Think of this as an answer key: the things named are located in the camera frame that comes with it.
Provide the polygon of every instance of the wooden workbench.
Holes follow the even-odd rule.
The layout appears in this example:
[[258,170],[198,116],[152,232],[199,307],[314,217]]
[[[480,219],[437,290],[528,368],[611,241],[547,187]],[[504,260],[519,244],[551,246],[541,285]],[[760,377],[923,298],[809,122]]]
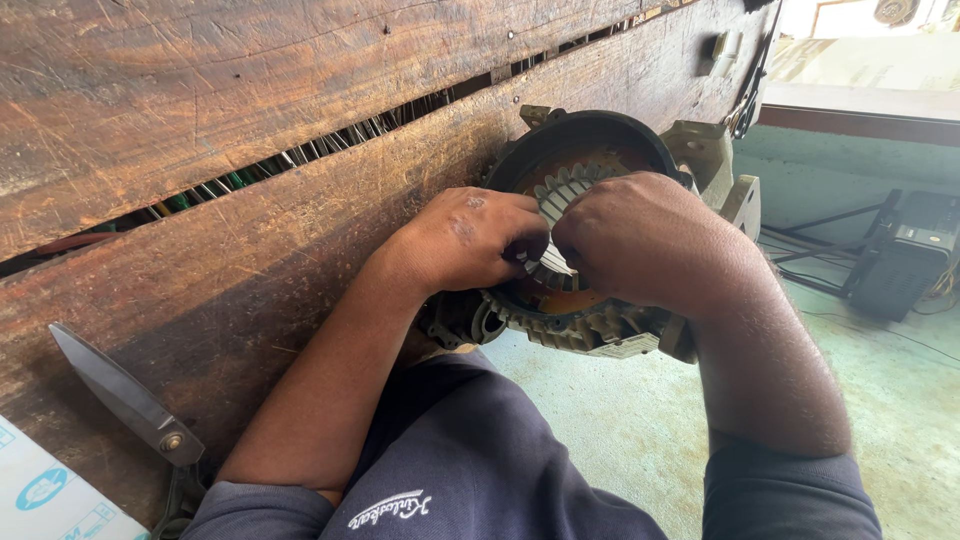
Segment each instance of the wooden workbench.
[[[0,7],[0,259],[655,8],[645,2],[65,0]],[[767,12],[699,0],[424,118],[0,282],[0,414],[151,526],[165,461],[53,342],[62,321],[222,462],[367,256],[476,184],[520,105],[662,131],[733,107]],[[744,32],[729,79],[702,76]]]

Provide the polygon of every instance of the right hand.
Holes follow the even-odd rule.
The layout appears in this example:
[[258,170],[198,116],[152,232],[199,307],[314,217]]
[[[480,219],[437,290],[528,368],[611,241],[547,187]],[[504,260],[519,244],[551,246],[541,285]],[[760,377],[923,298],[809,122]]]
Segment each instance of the right hand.
[[643,172],[574,199],[554,245],[594,290],[687,318],[715,315],[773,277],[750,239],[675,181]]

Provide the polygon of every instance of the wooden wall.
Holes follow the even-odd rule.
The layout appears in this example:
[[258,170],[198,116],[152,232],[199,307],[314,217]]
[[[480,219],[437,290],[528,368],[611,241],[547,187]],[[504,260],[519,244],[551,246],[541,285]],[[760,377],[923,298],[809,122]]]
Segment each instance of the wooden wall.
[[[0,8],[0,87],[11,96],[0,106],[0,257],[647,8],[391,5]],[[525,132],[521,104],[618,110],[658,131],[678,118],[719,121],[766,16],[738,0],[700,0],[1,281],[0,414],[151,525],[165,462],[86,390],[48,323],[67,324],[141,380],[193,426],[215,466],[366,257],[444,188],[478,183]],[[700,76],[704,51],[729,28],[745,33],[744,58],[729,79]]]

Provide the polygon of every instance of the metal blade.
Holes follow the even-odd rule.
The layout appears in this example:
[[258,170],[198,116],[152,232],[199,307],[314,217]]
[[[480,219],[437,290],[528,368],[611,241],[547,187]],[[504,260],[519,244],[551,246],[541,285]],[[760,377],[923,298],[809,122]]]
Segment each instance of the metal blade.
[[200,459],[204,445],[150,390],[64,325],[49,328],[77,375],[121,422],[178,467]]

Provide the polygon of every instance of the embroidered logo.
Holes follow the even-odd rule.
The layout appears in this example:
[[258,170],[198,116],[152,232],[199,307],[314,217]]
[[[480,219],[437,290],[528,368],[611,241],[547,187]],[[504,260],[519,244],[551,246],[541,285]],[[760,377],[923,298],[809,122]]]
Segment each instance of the embroidered logo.
[[420,495],[422,494],[423,490],[418,489],[417,491],[398,493],[392,497],[388,497],[353,516],[353,519],[350,520],[347,527],[357,530],[367,522],[370,522],[371,525],[376,525],[377,520],[384,514],[393,514],[404,520],[410,519],[410,517],[417,512],[419,512],[421,516],[425,516],[429,513],[429,510],[426,509],[426,504],[429,503],[433,497],[424,497],[421,501]]

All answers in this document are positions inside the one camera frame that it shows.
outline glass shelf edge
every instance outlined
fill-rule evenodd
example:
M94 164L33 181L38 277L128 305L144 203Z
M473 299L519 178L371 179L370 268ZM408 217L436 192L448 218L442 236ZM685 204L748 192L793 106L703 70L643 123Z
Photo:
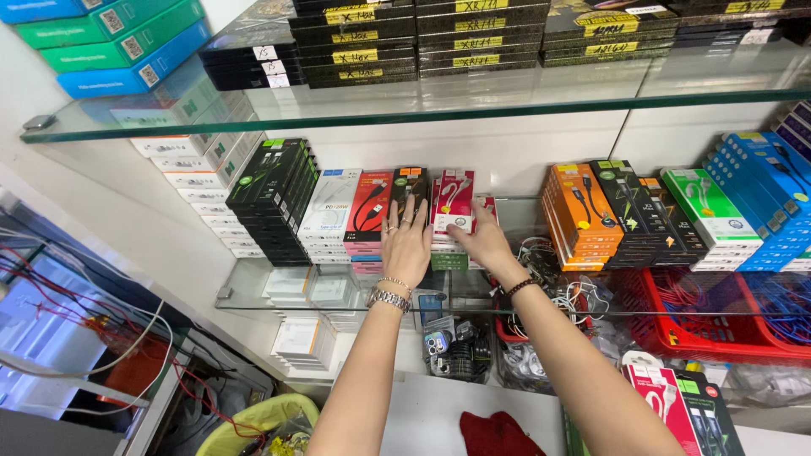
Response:
M633 110L668 108L689 105L722 105L766 101L799 101L811 98L811 88L755 90L742 92L691 93L685 95L662 95L656 97L619 98L612 100L574 101L473 110L443 110L433 112L410 112L392 114L364 114L327 118L296 118L260 120L256 122L182 125L172 127L146 127L114 131L77 131L38 133L26 131L19 138L26 144L44 144L81 140L111 140L144 136L190 135L196 133L226 133L234 131L265 131L298 128L352 127L390 123L439 122L474 118L518 117L539 114L567 114L606 110Z

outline silver watch band
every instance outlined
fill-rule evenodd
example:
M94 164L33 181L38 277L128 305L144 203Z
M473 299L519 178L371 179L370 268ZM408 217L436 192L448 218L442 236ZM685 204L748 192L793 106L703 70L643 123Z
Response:
M370 308L371 305L377 301L392 304L394 307L402 310L403 313L406 313L411 309L410 299L404 299L397 293L391 293L375 287L369 296L369 300L366 302L366 307Z

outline price tag
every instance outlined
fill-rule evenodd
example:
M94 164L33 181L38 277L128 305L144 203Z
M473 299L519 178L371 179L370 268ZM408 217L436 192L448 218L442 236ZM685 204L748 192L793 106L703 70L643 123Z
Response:
M276 60L276 49L273 46L254 46L256 60Z
M268 76L268 83L270 84L270 88L278 88L278 87L289 87L290 81L287 79L287 75L282 73L280 75L270 75Z
M278 75L285 72L285 66L281 64L281 60L271 60L262 64L265 75Z

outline teal box
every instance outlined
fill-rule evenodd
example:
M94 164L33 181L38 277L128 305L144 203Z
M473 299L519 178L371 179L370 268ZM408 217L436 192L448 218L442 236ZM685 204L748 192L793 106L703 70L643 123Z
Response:
M89 15L20 24L17 33L34 49L112 41L180 0L118 0Z
M775 133L731 133L724 147L795 218L811 217L811 165Z
M40 52L59 73L129 68L204 16L198 0L182 0L113 41Z

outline glass display case
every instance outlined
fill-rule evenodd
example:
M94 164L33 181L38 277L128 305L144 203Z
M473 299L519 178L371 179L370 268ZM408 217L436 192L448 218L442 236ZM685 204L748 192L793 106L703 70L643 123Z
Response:
M150 93L73 101L26 143L226 131L430 122L811 97L811 50L781 40L715 52L673 49L667 57L602 64L470 73L414 82L245 91L257 120L197 115L218 95L199 58Z

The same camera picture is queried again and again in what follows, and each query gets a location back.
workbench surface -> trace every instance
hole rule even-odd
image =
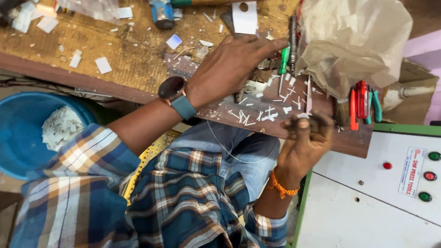
[[[41,0],[39,3],[51,6],[52,2]],[[268,32],[275,38],[288,37],[288,20],[294,14],[299,0],[268,0],[258,2],[258,32],[267,35]],[[22,34],[11,27],[0,29],[0,68],[23,73],[35,78],[48,80],[72,87],[87,90],[95,90],[102,94],[108,94],[128,101],[147,103],[156,97],[159,85],[175,73],[191,75],[201,62],[195,57],[196,49],[188,50],[184,55],[193,58],[187,61],[187,56],[181,56],[172,61],[176,53],[183,48],[201,48],[199,40],[205,40],[219,44],[229,33],[228,28],[219,18],[226,12],[229,6],[217,7],[183,7],[183,18],[176,21],[173,30],[158,30],[152,21],[148,1],[120,1],[119,6],[133,7],[132,19],[121,19],[121,25],[115,25],[103,21],[94,20],[91,17],[75,13],[59,13],[58,25],[46,34],[37,28],[40,19],[31,22],[26,34]],[[216,18],[213,19],[213,11],[216,10]],[[203,13],[212,17],[210,22]],[[224,29],[219,33],[219,25]],[[177,34],[182,44],[175,50],[171,50],[166,41]],[[82,59],[78,68],[69,67],[71,57],[75,50],[83,51]],[[112,67],[112,71],[101,74],[96,67],[95,60],[106,57]],[[289,96],[285,103],[277,96],[278,78],[271,87],[264,91],[263,98],[250,96],[246,106],[233,103],[233,97],[225,98],[222,102],[212,104],[201,111],[198,116],[204,119],[247,128],[256,132],[265,129],[265,133],[280,138],[286,138],[287,133],[280,128],[279,124],[289,115],[305,111],[302,102],[302,110],[297,109],[298,96],[306,100],[303,91],[302,76],[295,83],[297,92]],[[289,91],[286,87],[281,95]],[[321,109],[330,115],[333,114],[333,100],[327,99],[326,94],[313,93],[313,109]],[[275,107],[279,113],[274,122],[270,120],[255,121],[259,110],[264,111],[268,107]],[[292,111],[285,114],[283,107],[292,106]],[[239,120],[228,111],[232,110],[236,115],[242,109],[254,125],[244,127]],[[365,158],[369,148],[373,125],[360,125],[360,130],[351,132],[349,128],[335,133],[332,150]]]

red wire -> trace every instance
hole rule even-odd
[[[299,18],[300,18],[300,14],[302,13],[302,6],[303,6],[303,1],[300,3],[300,7],[299,7],[299,13],[297,14],[297,25],[299,24]]]

pink wall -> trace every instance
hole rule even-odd
[[[407,41],[404,57],[423,65],[441,78],[441,30]],[[441,120],[441,80],[437,83],[424,124],[429,125],[432,120]]]

green button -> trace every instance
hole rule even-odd
[[[433,161],[439,161],[441,160],[441,153],[433,151],[429,153],[429,158]]]
[[[423,201],[423,202],[429,202],[432,200],[432,196],[427,193],[427,192],[421,192],[418,194],[418,197]]]

sticker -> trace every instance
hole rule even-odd
[[[398,187],[399,193],[415,198],[425,155],[426,149],[417,147],[407,149],[406,161]]]

> **Exercise**: Search the entries for "frame" and show every line that has it.

> **Response to this exercise**:
Think of this as an answer key: the things named are located in the camera frame that comes with it.
All answers in this document are positions inside the one camera frame that it shows.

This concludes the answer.